Scholars have often thought of the moving image as a phantasmatic presence—an image of something not really there. But that illusion only holds if we disregard the materiality of cinema. Cinema itself is wedded to a material essence—a body—that informs its ontology. The cinematic apparatus always structures any viewing. How has its apparent dematerialization, brought about by the evolution of digital technologies, impacted the body of the cinematic image?
Classical film theory largely ignored questions of corporeality, but an increasing trend in current film scholarship addresses the relationship between the materiality of the cinematic image and the bodies of its spectators. Questions of spectator response (physical, psychological, or ideological) have become particularly relevant in light of changes in modes of viewership (moving away from theaters to in-home and mobile viewing). How are artists imagining the possibilities for spectator interaction with cinematic bodies/products, within and beyond notions of affect?
We invite proposals for 15 minute presentations that engage with any of these concerns.
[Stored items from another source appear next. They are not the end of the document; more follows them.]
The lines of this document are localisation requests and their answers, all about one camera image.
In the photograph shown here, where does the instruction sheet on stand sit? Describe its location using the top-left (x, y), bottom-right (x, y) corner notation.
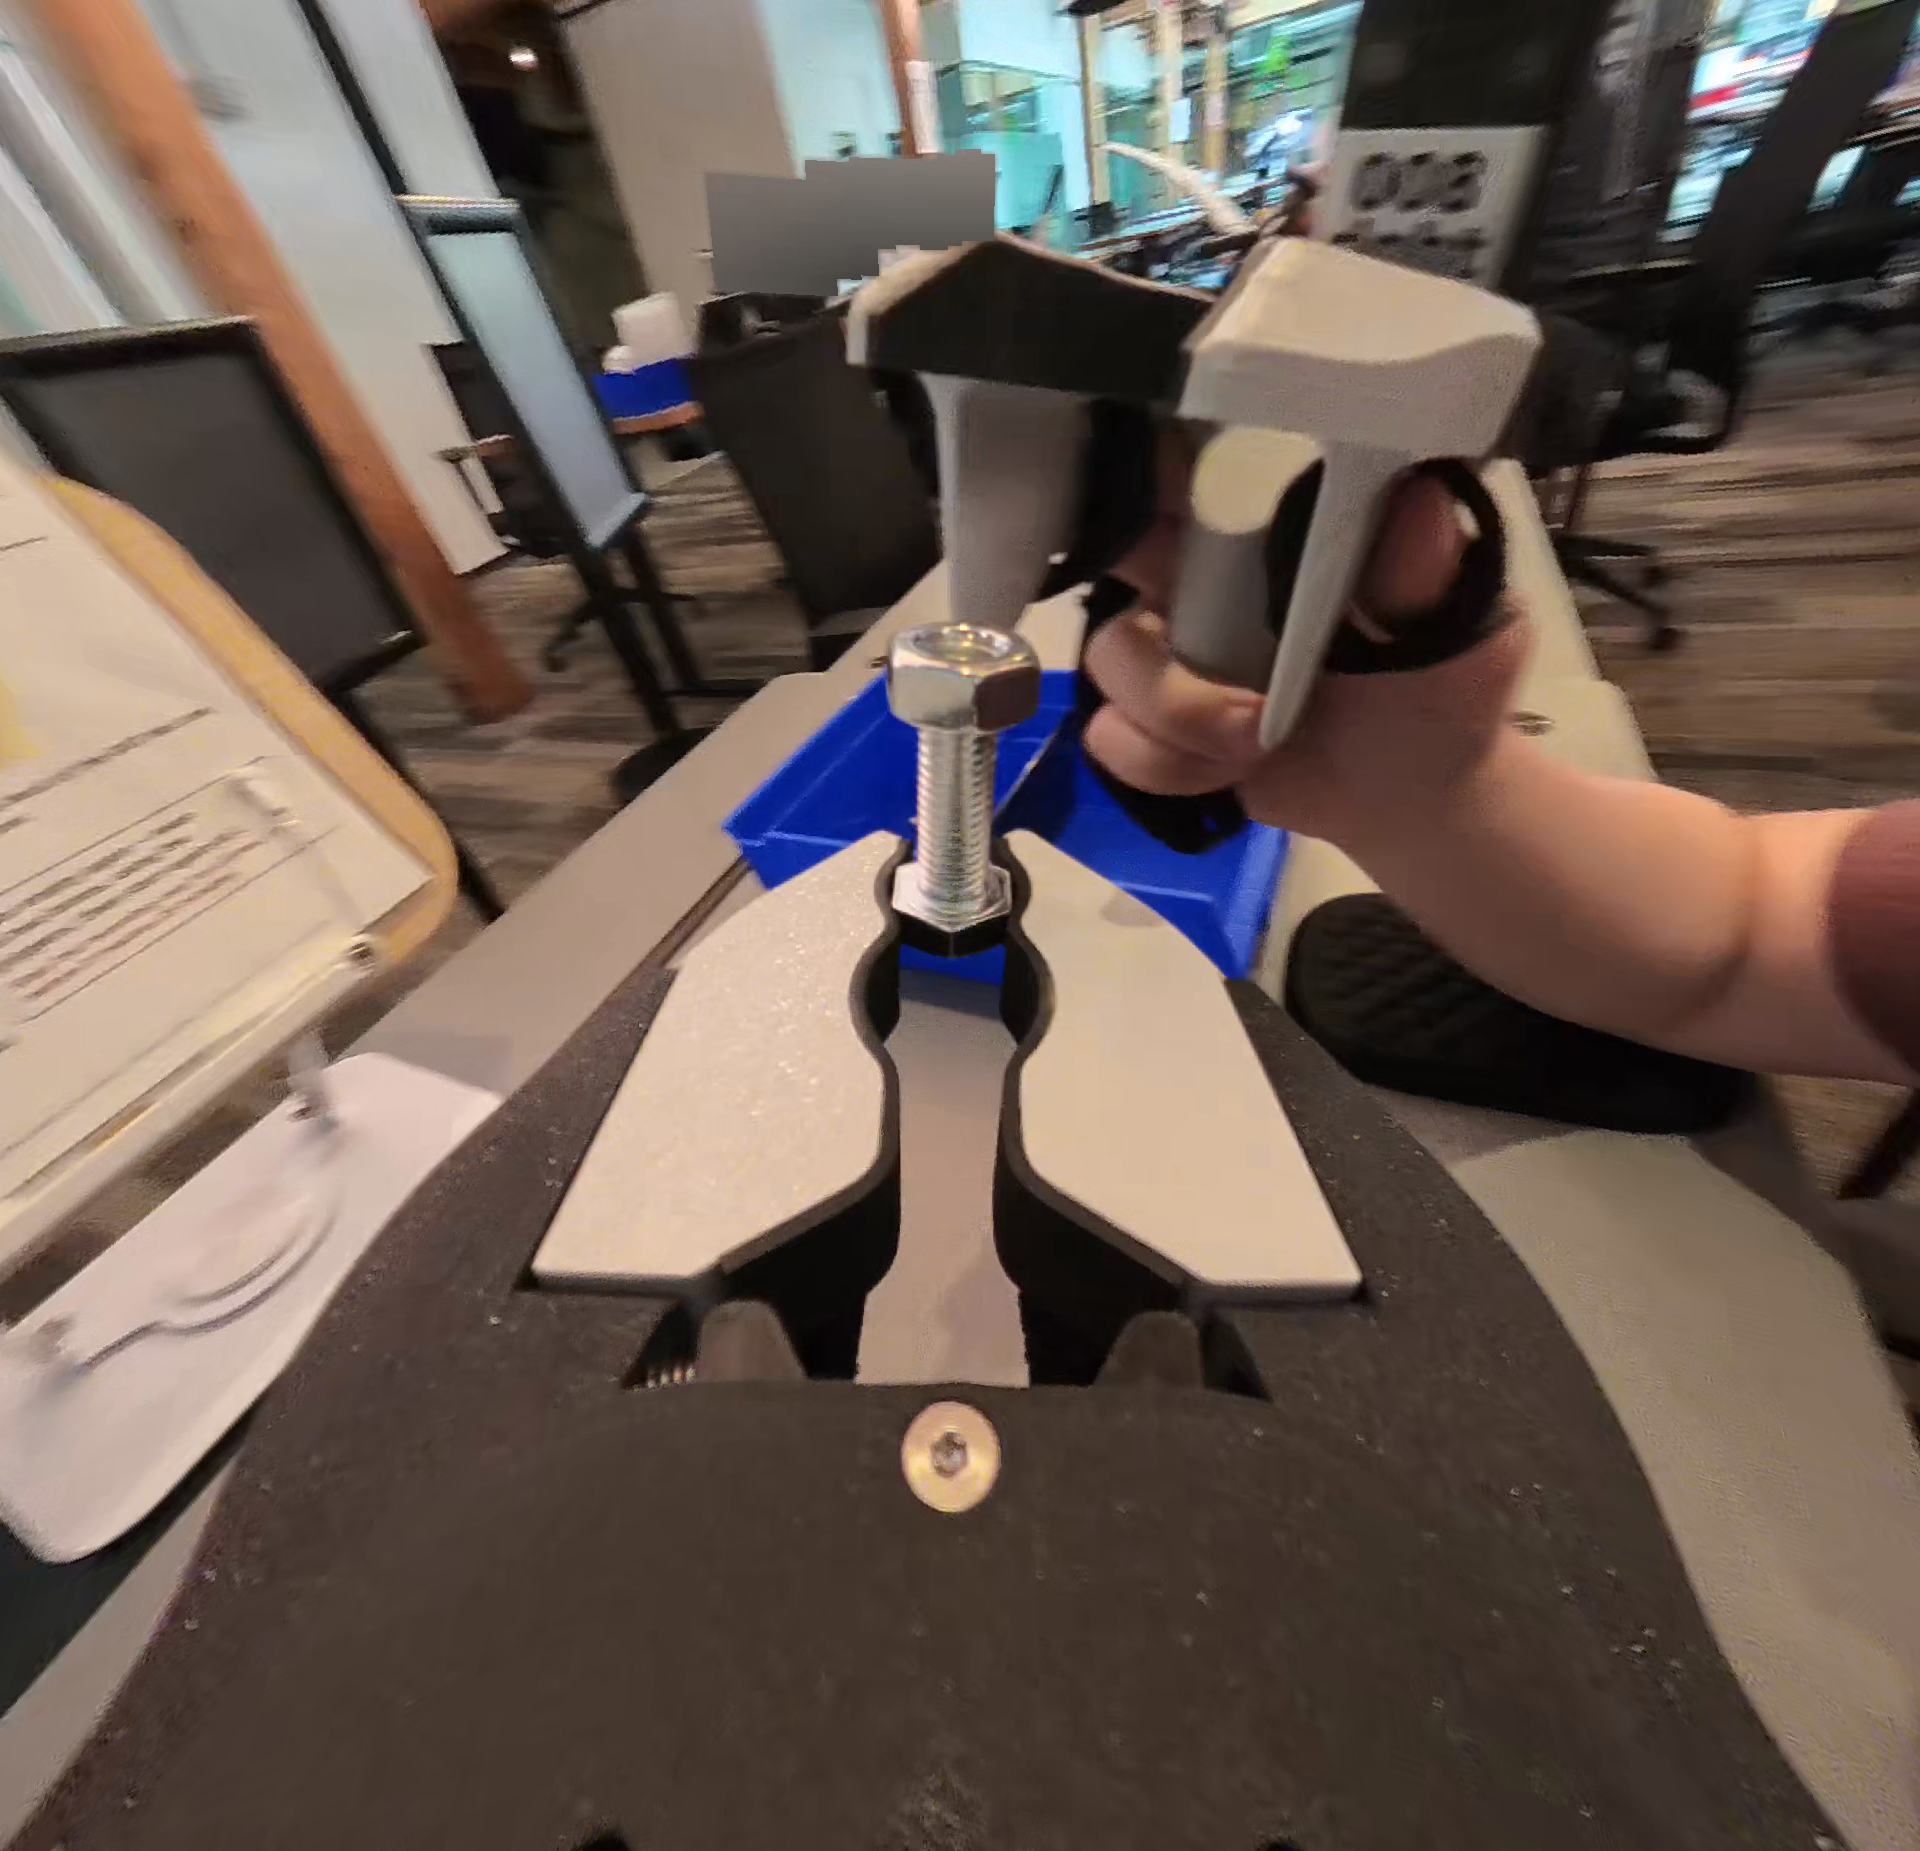
top-left (0, 448), bottom-right (506, 1566)

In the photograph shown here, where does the small blue storage bin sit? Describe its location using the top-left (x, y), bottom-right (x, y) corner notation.
top-left (594, 365), bottom-right (704, 438)

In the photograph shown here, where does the black framed easel board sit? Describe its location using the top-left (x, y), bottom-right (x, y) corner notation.
top-left (402, 195), bottom-right (725, 808)

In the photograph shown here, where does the silver hex nut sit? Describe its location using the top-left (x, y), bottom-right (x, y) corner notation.
top-left (885, 622), bottom-right (1043, 738)

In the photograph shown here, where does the person's right hand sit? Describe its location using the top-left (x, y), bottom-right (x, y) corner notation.
top-left (1081, 472), bottom-right (1522, 844)

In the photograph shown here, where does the dark bin divider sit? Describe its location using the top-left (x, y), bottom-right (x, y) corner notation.
top-left (991, 725), bottom-right (1074, 825)

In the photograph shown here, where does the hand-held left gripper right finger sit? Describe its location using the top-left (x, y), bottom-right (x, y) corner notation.
top-left (994, 829), bottom-right (1367, 1385)

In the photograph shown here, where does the blue plastic parts bin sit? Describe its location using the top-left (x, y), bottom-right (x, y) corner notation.
top-left (724, 665), bottom-right (1292, 985)

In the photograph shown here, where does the black office chair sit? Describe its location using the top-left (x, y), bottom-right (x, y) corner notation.
top-left (1522, 307), bottom-right (1764, 652)
top-left (694, 296), bottom-right (941, 672)

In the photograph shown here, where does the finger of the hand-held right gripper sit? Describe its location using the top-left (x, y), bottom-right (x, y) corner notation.
top-left (1171, 236), bottom-right (1547, 754)
top-left (844, 236), bottom-right (1219, 635)

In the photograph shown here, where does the black framed panel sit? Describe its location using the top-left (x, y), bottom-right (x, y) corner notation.
top-left (0, 317), bottom-right (426, 686)

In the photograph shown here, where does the wooden pillar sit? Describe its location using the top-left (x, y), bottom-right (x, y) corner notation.
top-left (0, 0), bottom-right (538, 725)

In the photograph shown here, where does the person's right forearm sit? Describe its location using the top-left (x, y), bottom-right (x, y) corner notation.
top-left (1425, 650), bottom-right (1863, 1092)

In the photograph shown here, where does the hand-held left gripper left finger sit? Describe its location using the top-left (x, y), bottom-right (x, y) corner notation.
top-left (530, 831), bottom-right (907, 1385)

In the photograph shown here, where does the silver hex bolt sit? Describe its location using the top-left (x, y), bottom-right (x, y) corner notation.
top-left (885, 622), bottom-right (1043, 957)
Possible topics could include, but are not limited to:
- violence done to filmed bodies (literal and virtual)
- bodily excess or insubstantiality
- body politics
- the mortality of the cinematic body
- relationships between actor, movement, and space within the frame
- limits of the apparatus
- acousmêtre (embodiment through sound)
- haptic visuality (contact between eye and screen)
- empirical accounts of the bodily experience of cinema
- cross-disciplinary/interdisciplinary inquiries
- spectatorship studies/reception theory
Please send 250-500 word abstracts and all other inquiries to firstname.lastname@example.org by December 1, 2012. Please include a brief biography or CV with your abstract. For more information please visit our website: http://ufgfsg.wordpress.com/.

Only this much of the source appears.